Stai usando i moduli net-wireless/broadcom-sta? Se la risposta è affermativa cosa torna il comando equery f net-wireless/broadcom-sta (se non hai il comando equery installa app-portage/gentoolkit) e uname -a?

----------

## GianGian2387

con il primo comando:

 *Quote:*   

> !!! No installed packages matching 'net-wirelessbroadcom-sta'
> 
> * Searching for net-wirelessbroadcom-sta...

 

con il secondo:

 *Quote:*   

> Linux 5.15.69-gentoo-dist #1 SMP x86 intel(R) Core(TM) i5-4288U CPU @2.60GHz GenuineIntel GNU/Linux

 

----------

## fedeliallalinea

 *GianGian2387 wrote:*   

>  *Quote:*   !!! No installed packages matching 'net-wirelessbroadcom-sta'
> 
> * Searching for net-wirelessbroadcom-sta... 

 

Questo vuol dire che non hai installato il pacchetto, quindi installalo e poi dai il comando modprobe wl.

----------

## GianGian2387

da live:

 *Quote:*   

> (chroot) ubuntu-studio / # emerge --ask net-wirelessbroadcom-sta
> 
>  * IMPORTANT: 10 news items need reading for repository 'gentoo'.
> 
>  * Use eselect news read to view new items.
> ...

 

----------

## fedeliallalinea

Questo succede perché stai usando il kernel 5.15.0-46-lowlatency ma hai selezionato il kernel 5.15.69-gentoo-dist.
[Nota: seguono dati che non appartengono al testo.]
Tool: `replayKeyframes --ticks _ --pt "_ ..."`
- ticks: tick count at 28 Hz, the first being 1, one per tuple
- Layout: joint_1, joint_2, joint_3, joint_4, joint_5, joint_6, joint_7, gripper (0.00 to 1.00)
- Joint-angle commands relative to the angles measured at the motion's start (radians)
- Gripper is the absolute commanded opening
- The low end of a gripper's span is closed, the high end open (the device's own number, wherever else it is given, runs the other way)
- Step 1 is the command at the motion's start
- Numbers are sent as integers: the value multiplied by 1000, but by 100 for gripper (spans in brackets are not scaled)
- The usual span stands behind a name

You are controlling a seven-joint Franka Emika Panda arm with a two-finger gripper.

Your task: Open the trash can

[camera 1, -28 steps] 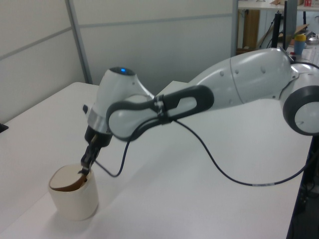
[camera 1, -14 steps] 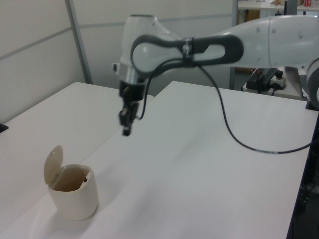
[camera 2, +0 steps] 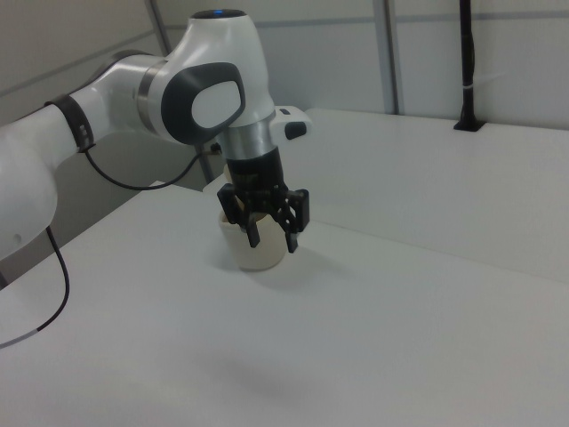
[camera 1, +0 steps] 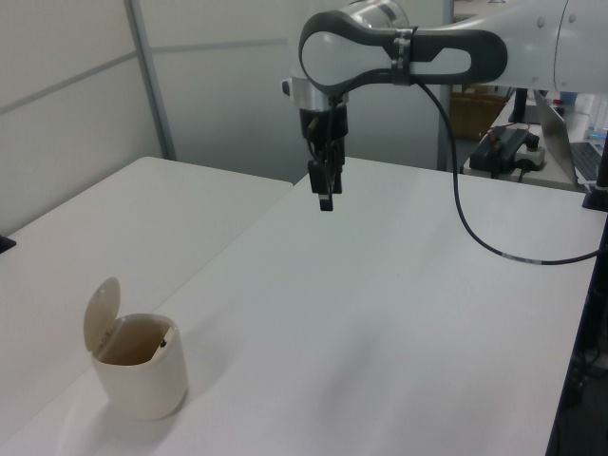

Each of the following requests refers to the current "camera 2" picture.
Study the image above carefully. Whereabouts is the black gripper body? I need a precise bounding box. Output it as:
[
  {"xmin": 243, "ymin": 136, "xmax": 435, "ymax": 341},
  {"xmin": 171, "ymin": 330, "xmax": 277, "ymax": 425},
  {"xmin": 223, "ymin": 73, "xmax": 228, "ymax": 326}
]
[{"xmin": 224, "ymin": 148, "xmax": 286, "ymax": 202}]

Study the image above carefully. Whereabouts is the small cream trash can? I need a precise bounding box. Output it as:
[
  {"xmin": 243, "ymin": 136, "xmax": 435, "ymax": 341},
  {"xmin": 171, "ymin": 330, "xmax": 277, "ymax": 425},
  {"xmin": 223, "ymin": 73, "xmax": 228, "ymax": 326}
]
[{"xmin": 216, "ymin": 163, "xmax": 286, "ymax": 273}]

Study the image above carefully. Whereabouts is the grey partition frame post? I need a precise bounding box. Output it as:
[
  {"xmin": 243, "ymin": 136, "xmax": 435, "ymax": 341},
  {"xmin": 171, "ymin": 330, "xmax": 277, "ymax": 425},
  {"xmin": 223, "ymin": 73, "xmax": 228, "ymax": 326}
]
[
  {"xmin": 381, "ymin": 0, "xmax": 405, "ymax": 116},
  {"xmin": 144, "ymin": 0, "xmax": 173, "ymax": 60}
]

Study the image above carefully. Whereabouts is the black cable strap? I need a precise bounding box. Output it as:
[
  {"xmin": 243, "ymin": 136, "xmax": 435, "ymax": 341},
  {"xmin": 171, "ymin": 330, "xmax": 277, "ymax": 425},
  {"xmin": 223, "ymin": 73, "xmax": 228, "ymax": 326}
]
[{"xmin": 43, "ymin": 94, "xmax": 98, "ymax": 154}]

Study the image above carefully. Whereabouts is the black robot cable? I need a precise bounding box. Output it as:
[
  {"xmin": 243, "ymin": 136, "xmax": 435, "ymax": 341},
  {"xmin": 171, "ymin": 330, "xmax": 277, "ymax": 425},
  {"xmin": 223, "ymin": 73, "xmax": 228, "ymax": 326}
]
[{"xmin": 0, "ymin": 141, "xmax": 221, "ymax": 350}]

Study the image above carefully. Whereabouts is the black pole mount with clamp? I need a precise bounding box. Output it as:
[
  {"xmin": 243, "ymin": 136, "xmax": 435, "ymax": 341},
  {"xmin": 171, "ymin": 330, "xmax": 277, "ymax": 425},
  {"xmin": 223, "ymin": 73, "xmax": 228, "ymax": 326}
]
[{"xmin": 453, "ymin": 0, "xmax": 486, "ymax": 133}]

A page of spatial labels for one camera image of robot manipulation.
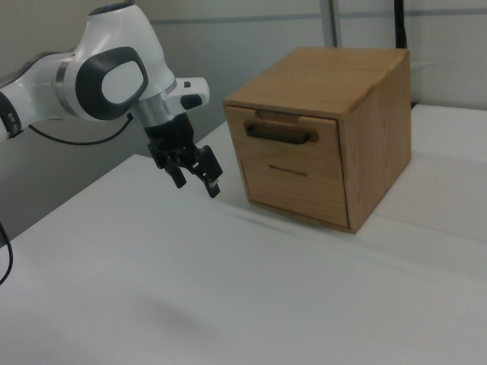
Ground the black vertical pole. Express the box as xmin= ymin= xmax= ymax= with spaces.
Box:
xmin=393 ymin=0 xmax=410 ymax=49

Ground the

Come vedi dall'output ha installato il modulo in /lib/modules/5.15.69-gentoo-dist/net/wireless/wl.ko ma quando fai modprobe lo cerca in /lib/modules/5.15.0-46-lowlatency.

----------

## GianGian2387

Per risolvere? Devo ricompilare il Kernel? Come dovrei fare?

----------

## fedeliallalinea

 *GianGian2387 wrote:*   

> Per risolvere? Devo ricompilare il Kernel? Come dovrei fare?

 

Posta per favore l'output dei comando uname -a, eselect kernel list e di ls -l /usr/src.

----------

## GianGian2387

 *Quote:*   

> 
> 
> uname:
> 
> Linux Sparrow5.15.69-gentoo-dist #1 SM Tue Sep 20 14:40:36 -00 2022 x86_64 Intel(R) Core(TM) 15-4288U CPU. @ 2:60GHZ GenuineIntel GNU/Linux
> ...

 

Ecco

----------

## oRDeX

@fedeliallalinea credo che il problema sia che sta usando una live, quindi il kernel lowlatency é quello della live, ma ovviamente il driver broadcom guarda cosa c'é in /usr/src per installarsi.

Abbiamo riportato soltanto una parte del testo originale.